> [Supplied data]:

=== Begin Enclosure ===

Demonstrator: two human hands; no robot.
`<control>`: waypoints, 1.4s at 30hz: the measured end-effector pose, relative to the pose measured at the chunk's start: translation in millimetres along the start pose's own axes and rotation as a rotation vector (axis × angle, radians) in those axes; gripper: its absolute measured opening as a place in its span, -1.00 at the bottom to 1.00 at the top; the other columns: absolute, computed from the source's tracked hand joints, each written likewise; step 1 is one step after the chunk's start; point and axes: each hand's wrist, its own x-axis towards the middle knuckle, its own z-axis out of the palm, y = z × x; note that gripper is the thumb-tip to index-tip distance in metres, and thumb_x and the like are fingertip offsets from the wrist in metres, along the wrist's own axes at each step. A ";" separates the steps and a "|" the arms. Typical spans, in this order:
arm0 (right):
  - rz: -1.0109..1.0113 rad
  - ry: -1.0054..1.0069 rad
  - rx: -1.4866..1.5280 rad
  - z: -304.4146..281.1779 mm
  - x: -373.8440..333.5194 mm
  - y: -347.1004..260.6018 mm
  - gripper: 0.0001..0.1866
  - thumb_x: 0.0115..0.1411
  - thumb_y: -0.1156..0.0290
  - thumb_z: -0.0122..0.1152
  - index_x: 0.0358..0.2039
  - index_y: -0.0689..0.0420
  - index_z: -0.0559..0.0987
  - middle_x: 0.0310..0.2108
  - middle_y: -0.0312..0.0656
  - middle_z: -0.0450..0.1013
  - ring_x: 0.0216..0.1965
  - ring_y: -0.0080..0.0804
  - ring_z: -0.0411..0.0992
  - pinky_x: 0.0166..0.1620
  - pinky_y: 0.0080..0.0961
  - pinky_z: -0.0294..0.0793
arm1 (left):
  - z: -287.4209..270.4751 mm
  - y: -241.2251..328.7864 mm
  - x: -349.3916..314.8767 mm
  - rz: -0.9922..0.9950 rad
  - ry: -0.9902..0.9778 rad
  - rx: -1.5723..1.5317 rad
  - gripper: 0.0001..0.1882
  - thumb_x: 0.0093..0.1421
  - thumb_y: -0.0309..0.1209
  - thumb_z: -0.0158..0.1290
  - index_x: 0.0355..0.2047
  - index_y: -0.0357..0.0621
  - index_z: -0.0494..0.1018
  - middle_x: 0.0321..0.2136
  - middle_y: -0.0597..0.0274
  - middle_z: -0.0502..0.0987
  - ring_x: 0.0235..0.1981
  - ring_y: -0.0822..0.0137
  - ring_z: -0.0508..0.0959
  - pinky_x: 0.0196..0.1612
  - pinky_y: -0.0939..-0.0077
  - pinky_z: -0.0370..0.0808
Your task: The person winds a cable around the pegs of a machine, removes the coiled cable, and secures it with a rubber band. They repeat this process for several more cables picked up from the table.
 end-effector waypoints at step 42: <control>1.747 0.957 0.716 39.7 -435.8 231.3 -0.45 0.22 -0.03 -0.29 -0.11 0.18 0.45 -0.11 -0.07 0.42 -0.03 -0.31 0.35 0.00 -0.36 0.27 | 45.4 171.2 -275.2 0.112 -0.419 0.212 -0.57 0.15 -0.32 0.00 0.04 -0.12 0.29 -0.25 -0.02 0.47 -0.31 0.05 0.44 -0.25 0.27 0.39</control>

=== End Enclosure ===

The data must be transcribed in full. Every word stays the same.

> [Answer area]:
Demonstrator: two human hands; no robot.
`<control>`: waypoints, 1.4s at 30hz: the measured end-effector pose, relative to the pose measured at the chunk's start: translation in millimetres along the start pose's own axes and rotation as a rotation vector (axis × angle, radians) in those axes; gripper: its absolute measured opening as a place in its span, -1.00 at the bottom to 1.00 at the top; the other columns: absolute, computed from the source's tracked hand joints, each written likewise; step 1 is one step after the chunk's start; point and axes: each hand's wrist, its own x-axis towards the middle knuckle, its own z-axis out of the palm, y = z × x; note that gripper is the thumb-tip to index-tip distance in metres, and thumb_x and the like are fingertip offsets from the wrist in metres, along the wrist's own axes at each step. A ";" separates the steps and a "|" the arms. Typical spans, in this order:
arm0 (right):
  - rz: -1.0109..1.0113 rad
  - ry: -1.0054..1.0069 rad
  - rx: -1.4866..1.5280 rad
  - z: -304.4146..281.1779 mm
  - x: -373.8440..333.5194 mm
  - y: -347.1004..260.6018 mm
  - gripper: 0.0001..0.1866
  - thumb_x: 0.0115..0.1411
  - thumb_y: -0.1156..0.0290
  - thumb_z: -0.0122..0.1152
  - index_x: 0.0358..0.2039
  - index_y: -0.0689..0.0420
  - index_z: -0.0559..0.0987
  - middle_x: 0.0310..0.2108
  - middle_y: -0.0312..0.0656
  - middle_z: -0.0450..0.1013
  - ring_x: 0.0216..0.1965
  - ring_y: -0.0080..0.0804
  - ring_z: -0.0411..0.0992
  - pinky_x: 0.0166..0.1620
  - pinky_y: 0.0080..0.0961
  - pinky_z: -0.0294..0.0793
arm1 (left):
  - z: -287.4209..270.4751 mm
  - y: -241.2251..328.7864 mm
  - x: -349.3916..314.8767 mm
  - rz: -0.9922..0.9950 rad
  - ry: -0.9902..0.9778 rad
  - rx: -1.5723..1.5317 rad
  - gripper: 0.0001..0.1882
  - thumb_x: 0.0093..0.1421
  - thumb_y: -0.0309..0.1209
  - thumb_z: -0.0158..0.1290
  - index_x: 0.0355..0.2047
  - index_y: -0.0357..0.0621
  - index_z: -0.0494..0.1018
  - middle_x: 0.0321..0.2136
  - middle_y: -0.0597..0.0274
  - middle_z: -0.0502..0.0987
  - ring_x: 0.0235..0.1981
  - ring_y: -0.0822..0.0137
  - ring_z: -0.0508..0.0959
  - pinky_x: 0.0196..0.1612
  - pinky_y: -0.0939..-0.0077
  - pinky_z: -0.0370..0.0808
Your task: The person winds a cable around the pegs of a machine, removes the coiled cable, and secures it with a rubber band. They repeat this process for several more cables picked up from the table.
 end-effector waypoints at step 42: <control>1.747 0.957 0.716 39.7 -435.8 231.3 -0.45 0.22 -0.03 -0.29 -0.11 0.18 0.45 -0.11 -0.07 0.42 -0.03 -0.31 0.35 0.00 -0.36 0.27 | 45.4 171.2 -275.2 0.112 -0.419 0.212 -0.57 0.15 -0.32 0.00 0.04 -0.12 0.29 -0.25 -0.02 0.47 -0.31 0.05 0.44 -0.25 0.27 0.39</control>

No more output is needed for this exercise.